— What to produce —
When you reach the line that has "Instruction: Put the" in the material below, reproduce it and each line after it exactly, through the last one.

— Supplied material —
'''
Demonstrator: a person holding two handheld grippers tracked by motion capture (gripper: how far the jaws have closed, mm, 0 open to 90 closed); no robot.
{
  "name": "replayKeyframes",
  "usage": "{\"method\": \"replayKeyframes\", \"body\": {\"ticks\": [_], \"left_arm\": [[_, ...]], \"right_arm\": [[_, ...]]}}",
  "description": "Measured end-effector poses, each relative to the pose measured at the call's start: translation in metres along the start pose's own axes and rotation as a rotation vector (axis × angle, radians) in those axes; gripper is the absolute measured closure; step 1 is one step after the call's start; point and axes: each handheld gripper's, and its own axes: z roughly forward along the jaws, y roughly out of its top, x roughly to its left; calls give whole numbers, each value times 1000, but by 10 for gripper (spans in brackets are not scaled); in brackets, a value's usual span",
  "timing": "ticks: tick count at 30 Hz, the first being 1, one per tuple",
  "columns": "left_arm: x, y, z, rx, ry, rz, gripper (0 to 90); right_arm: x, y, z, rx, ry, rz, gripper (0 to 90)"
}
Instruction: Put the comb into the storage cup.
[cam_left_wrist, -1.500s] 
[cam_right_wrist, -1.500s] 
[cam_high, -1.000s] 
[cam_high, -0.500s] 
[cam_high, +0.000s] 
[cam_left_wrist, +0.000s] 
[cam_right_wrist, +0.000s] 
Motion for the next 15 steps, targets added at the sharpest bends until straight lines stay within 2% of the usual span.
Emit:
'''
— Written solution —
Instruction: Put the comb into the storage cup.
[cam_left_wrist, -1.500s] 
[cam_right_wrist, -1.500s] 
[cam_high, -1.000s] 
[cam_high, -0.500s] 
[cam_high, +0.000s] 
[cam_left_wrist, +0.000s] 
[cam_right_wrist, +0.000s] 
Motion for the next 15 steps, targets added at the sharpest bends until straight lines stay within 2% of the usual span.
Emit:

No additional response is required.